● REQUIREMENT
For the material below, output exactly the span from the line with "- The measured" to the line with "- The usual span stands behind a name", including both, and nothing besides.

[Opening COLLECTED MATERIAL section]

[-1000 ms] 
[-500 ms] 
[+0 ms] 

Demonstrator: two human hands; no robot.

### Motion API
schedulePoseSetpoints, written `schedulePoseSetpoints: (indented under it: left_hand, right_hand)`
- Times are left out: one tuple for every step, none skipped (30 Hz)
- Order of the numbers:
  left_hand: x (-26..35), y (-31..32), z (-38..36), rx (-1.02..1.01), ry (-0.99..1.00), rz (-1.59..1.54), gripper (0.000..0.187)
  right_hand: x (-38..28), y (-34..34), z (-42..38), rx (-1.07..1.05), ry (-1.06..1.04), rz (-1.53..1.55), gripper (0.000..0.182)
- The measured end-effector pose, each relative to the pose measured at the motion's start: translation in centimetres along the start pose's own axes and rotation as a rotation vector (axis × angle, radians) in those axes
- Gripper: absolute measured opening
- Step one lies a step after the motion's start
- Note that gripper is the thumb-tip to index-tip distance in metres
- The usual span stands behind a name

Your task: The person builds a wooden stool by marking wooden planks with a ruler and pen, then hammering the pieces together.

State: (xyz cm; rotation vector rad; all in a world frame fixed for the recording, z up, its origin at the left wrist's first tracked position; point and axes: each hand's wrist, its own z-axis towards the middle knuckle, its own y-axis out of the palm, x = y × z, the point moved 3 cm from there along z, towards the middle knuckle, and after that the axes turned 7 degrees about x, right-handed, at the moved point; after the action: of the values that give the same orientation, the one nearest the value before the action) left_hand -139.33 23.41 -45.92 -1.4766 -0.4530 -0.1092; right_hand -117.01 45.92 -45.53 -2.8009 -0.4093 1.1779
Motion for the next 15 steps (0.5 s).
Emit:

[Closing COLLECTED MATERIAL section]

● WORKED SOLUTION
- The measured end-effector pose, each relative to the pose measured at the motion's start: translation in centimetres along the start pose's own axes and rotation as a rotation vector (axis × angle, radians) in those axes
- Gripper: absolute measured opening
- Step one lies a step after the motion's start
- Note that gripper is the thumb-tip to index-tip distance in metres
- The usual span stands behind a name

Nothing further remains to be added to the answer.